Séminaire CeRVIM :
Beyond Scaling: Visual Learning by Adaptation
Dr. Yang Wang
Dept. of Computer Science and Software Engineering
Concordia University
Le mardi 18 février 2025, 10h00, PLT-3904
Résumé
There have been significant advances in computer vision in the past decade. Current computer vision systems usually learn a generic model. In order to handle the diversity of the visual world, the current approach is to scale up the model. Although scaling has been proved effective in the era of large language models, I argue that there are also other alternative approaches we should explore. In this talk, I will introduce some of our recent work on building robust computer vision systems via adaption and continual learning. Instead of learning and deploying one generic model, our goal is to learn a model that can effectively and continuously adapt itself to different environments. I will present applications of this framework in several computer vision applications.

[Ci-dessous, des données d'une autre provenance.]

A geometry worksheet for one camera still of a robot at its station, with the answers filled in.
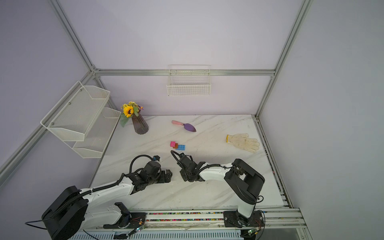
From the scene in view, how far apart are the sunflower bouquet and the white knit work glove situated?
0.66 m

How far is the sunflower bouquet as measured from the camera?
899 mm

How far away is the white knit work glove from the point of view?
3.39 ft
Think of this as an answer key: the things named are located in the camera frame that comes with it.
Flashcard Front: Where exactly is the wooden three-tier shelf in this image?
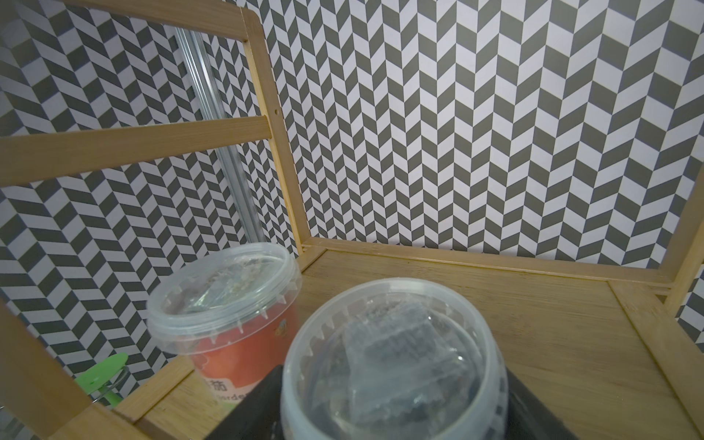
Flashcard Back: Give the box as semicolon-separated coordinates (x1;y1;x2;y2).
1;1;703;439

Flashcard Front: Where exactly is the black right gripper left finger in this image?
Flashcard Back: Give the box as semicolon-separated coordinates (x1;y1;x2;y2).
205;365;284;440

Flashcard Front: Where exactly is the left aluminium corner post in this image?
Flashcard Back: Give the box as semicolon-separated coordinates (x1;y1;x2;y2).
175;27;269;243

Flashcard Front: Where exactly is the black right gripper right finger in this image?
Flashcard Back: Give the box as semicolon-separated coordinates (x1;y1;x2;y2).
506;370;578;440

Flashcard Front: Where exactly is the green plastic wine glass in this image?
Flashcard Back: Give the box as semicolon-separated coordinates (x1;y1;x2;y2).
74;353;129;407

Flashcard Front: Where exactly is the red tomato seed container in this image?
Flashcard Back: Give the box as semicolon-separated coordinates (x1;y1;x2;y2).
147;242;303;408

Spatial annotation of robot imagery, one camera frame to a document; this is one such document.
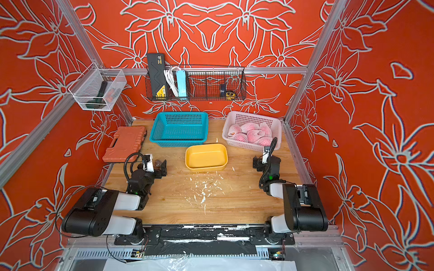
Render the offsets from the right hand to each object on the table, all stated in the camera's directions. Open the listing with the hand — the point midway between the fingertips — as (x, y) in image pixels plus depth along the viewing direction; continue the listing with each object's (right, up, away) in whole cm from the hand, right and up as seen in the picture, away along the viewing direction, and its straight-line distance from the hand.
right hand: (261, 154), depth 92 cm
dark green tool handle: (-83, +27, -11) cm, 88 cm away
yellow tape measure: (-17, +34, +2) cm, 38 cm away
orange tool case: (-80, +8, +12) cm, 81 cm away
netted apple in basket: (-14, +15, +12) cm, 24 cm away
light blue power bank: (-44, +37, -1) cm, 57 cm away
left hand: (-57, -2, -3) cm, 58 cm away
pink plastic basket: (-3, +13, +12) cm, 18 cm away
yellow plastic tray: (-31, -3, +6) cm, 32 cm away
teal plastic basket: (-50, +15, +22) cm, 57 cm away

La présentation sera donnée en anglais et les diapos seront en anglais.
Bio
Yang Wang is currently an associate professor in the Department of Computer Science and Software Engineering, Concordia University. Previously, he was a faculty member at the University of Manitoba. During 2020-2022, he worked as the Chief Scientist in Computer Vision at the Consumer Business Group, Huawei Canada. He obtained his PhD from Simon Fraser University, MSc from University of Alberta, and BEng from Harbin Institute of Technology. Before joining UManitoba, he worked as a NSERC postdoc at the University of Illinois at Urbana-Champaign. His research focuses on computer vision and machine learning.